Hannan Ejaz Keen (AG Robotik, Prof. Berns): Autonomous Navigation and Mapping in Disastrous Environment using Unmanned Aerial Vehicle

Unmanned aerial vehicles (UAVs) have been extensively encouraged to use in industrial, civil and defense applications. During natural disasters such as flood, earthquakes and wildfires, UAVs are used to monitor situations in real-time. Autonomous UAVs for critical tasks in disastrous environment, require precise navigation and mapping of the environment. Numerous Deep Reinforcement Learning (DRL) based navigation approaches and vision or laser based reactive techniques have been proposed in literature. However these approaches have their own shortcomings. Our current robotic system (Octocopter) has been upgraded to provide all necessary sensor data. This research proposes the work towards efficient navigation through disastrous environment by optimizing the current DRL techniques and maps it robustly to conclude critical information of the calamity.

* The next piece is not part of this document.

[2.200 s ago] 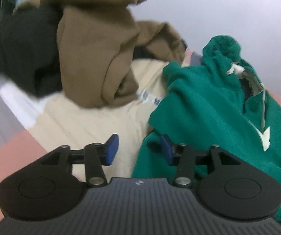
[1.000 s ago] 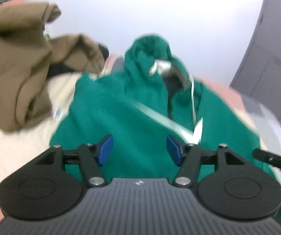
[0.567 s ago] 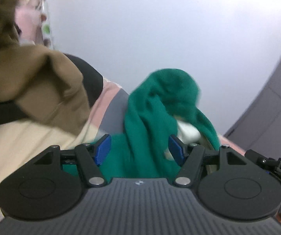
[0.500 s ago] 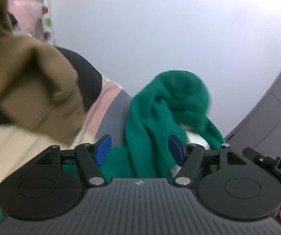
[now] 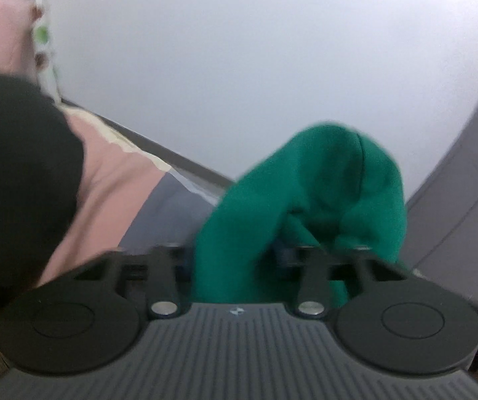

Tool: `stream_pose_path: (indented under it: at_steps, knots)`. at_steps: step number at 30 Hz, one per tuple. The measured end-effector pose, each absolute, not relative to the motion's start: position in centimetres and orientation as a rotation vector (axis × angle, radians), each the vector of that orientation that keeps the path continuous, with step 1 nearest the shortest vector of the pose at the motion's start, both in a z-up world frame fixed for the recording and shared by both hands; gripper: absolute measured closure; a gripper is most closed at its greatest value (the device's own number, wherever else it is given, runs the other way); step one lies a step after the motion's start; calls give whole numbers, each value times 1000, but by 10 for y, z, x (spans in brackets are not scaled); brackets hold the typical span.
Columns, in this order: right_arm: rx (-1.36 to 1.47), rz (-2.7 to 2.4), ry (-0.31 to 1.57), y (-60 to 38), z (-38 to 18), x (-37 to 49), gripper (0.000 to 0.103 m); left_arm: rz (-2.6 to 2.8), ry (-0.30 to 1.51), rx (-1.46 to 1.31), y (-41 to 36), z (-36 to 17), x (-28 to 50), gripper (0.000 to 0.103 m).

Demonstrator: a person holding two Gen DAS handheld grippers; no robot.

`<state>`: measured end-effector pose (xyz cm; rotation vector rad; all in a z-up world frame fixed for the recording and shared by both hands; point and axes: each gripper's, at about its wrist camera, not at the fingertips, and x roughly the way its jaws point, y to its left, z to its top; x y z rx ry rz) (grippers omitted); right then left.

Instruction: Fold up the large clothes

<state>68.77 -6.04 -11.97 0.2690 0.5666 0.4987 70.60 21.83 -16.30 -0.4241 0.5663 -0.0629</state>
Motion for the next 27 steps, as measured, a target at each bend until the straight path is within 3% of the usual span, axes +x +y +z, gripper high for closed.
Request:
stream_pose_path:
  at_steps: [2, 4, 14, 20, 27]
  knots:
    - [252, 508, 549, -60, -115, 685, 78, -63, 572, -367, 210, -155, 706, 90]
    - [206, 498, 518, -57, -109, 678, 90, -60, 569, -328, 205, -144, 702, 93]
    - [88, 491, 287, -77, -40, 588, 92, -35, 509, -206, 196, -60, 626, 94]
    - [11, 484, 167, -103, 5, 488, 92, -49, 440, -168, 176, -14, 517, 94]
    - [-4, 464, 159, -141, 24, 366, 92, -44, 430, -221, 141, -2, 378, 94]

Yongzhi Su (DFKI, Prof. Stricker): Multi-State Object Pose Estimation for AR Assisted Assembly

The detection of objects in images and their classification into one of a number of predefined object classes has been one of the most researched topics in computer vision for several decades. A similar problem with specific constraints and challenges is object state estimation, dealing with objects that consist of several removable or adjustable parts. Automatic recognition of object state along with their pose directly from camera images can enable AR applications that assist in the assembly/disassembly and maintenance of these objects while increasing safety and human error detection and prevention.

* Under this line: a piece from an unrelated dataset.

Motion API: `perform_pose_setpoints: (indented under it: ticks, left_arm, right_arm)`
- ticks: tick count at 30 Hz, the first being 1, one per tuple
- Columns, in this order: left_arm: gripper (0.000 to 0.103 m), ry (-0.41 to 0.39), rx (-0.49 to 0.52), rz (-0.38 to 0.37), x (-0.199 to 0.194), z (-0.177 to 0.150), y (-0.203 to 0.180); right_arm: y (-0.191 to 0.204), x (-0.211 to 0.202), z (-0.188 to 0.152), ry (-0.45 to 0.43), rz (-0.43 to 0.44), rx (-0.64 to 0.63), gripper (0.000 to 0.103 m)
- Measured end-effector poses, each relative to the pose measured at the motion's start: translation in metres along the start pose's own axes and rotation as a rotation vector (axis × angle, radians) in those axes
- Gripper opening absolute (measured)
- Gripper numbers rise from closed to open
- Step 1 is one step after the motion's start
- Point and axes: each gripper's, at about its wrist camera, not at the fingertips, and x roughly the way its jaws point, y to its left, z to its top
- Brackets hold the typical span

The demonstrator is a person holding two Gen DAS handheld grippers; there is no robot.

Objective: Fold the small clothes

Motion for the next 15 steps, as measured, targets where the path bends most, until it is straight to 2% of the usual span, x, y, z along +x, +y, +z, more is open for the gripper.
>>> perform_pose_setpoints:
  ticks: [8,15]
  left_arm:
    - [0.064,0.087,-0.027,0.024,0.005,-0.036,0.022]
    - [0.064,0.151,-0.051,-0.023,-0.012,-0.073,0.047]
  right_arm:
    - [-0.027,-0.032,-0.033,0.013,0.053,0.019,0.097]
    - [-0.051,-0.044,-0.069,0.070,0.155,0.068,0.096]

Traditionally, handcrafted features such as SIFT or HOG were used to train different types of classifiers for the task. However, industrial objects are usually textureless and such kind of features still have limited performance with them. The field was revolutionized by Deep Learning and Convolutional Neural Networks (CNNs), which can be trained to generate more complex features. The first task of my PhD is to design a CNN that is able to detect and regress the pose of an object in multiple states. In this talk, I will firstly give a brief overview of the CNN based object detection and object pose estimation methods. And then I will present our first result as well as the remaining challenges.

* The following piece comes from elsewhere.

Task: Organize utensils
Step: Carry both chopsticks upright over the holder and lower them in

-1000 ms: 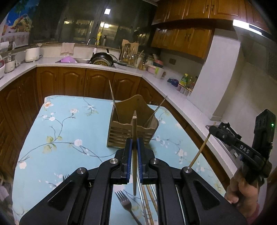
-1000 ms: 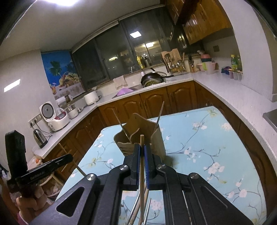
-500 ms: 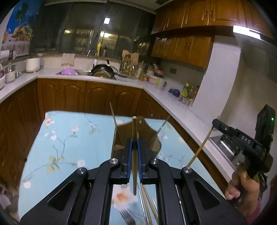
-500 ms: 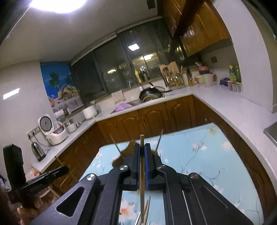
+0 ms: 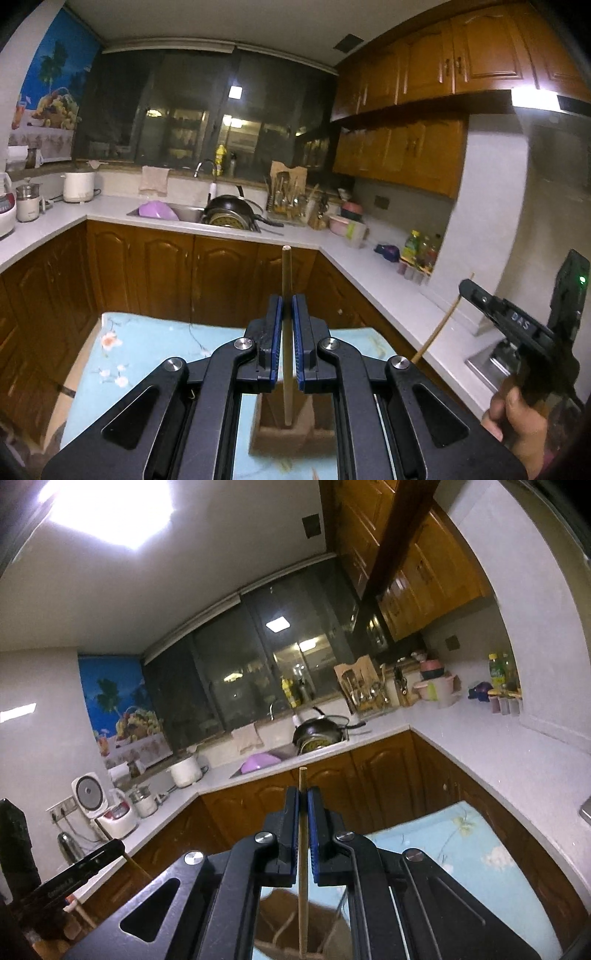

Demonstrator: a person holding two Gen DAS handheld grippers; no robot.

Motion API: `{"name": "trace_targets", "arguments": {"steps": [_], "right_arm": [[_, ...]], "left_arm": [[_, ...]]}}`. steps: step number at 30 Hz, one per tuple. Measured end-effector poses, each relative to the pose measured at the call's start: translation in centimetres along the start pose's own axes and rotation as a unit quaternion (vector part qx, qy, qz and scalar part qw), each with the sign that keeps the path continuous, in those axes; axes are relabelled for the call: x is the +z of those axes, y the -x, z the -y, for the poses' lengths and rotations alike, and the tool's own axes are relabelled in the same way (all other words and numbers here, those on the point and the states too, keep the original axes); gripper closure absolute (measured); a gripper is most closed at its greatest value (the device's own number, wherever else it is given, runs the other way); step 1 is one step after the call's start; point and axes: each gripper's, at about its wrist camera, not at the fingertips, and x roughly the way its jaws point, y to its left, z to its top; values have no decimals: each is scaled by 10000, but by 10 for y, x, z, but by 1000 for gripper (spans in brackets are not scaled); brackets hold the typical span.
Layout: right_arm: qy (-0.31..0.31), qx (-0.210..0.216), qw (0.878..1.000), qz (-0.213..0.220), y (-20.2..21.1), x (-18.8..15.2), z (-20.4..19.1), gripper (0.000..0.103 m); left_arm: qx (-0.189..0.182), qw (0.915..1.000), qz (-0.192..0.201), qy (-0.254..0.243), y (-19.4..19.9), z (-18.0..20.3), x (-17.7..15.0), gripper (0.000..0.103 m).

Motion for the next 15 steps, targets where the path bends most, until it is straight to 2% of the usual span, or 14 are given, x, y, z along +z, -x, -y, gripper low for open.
{"name": "trace_targets", "arguments": {"steps": [3, 7, 15], "right_arm": [[85, -79, 9999, 36, -13, -4, -1, 98], [200, -207, 9996, -25, -29, -23, 2, 98], [-29, -358, 9988, -328, -50, -66, 26, 98]], "left_arm": [[94, 9999, -43, 83, -23, -6, -6, 98], [211, 9992, -300, 181, -49, -14, -29, 98], [361, 9959, -777, 279, -79, -25, -73, 98]]}}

Monday, 06.01.2020, 15:30 in 48-680

Nico Schäfer (AG Databases and Information Systems, Prof. Michel): Partially Materializable Delta Trees for Efficient Data Wrangling of Semi-Structured Contents

We propose delta trees to boost efficiency and reduce storage requirements of iterative data exploration and data wrangling tasks over massive, semi-structured datasets. During such tasks, data is filtered, projected, joined, and converted in multiple successive or independent steps, driven by data scientists or higher-level applications. While the original datasets can often not be disposed, delta trees are necessary to represent only the changes to the original data, instead of creating largely redundant copies. With delta trees, we are able to reduce storage requirements and query execution time for various data manipulation operations, while maintaining acceptable query times for others. We report on a first experimental study over a dataset of Twitter tweets, showing that the expected vast savings of storage consumption can be enjoyed with negligible computational overhead compared to a full data duplication.

Emilia Cioroaica (Fraunhofer IESE, Prof. Liggesmeyer): Building Trust in Ecosystems and Ecosystem components

In the context of Smart Ecosystems, systems engage in dynamic cooperation with other systems to achieve their goals. Expedient operation is only possible when all systems cooperate as expected. This requires a level of trust between the components of the ecosystem. New systems that join the ecosystem therefore first need to build up a level of trust. Humans derive trust from behavioral reputation in key situations. In Smart Ecosystems (SES), the reputation of a system or system component can also be based on observation of its behavior. In my thesis I will introduce a method and a test platform that support virtual evaluation of decisions at runtime, thereby supporting trust building within SES. The key idea behind the platform is that it employs and evaluates Digital Twins, which are executable models of system components, to learn about component behavior in observed situations. The trust in the Digital Twin then builds up over time based on the behavioral compliance of the real system component with its Digital Twin. The technical contribution is the development of a domain specific language that doesn’t allow the digital twins to discover that they are under evaluation.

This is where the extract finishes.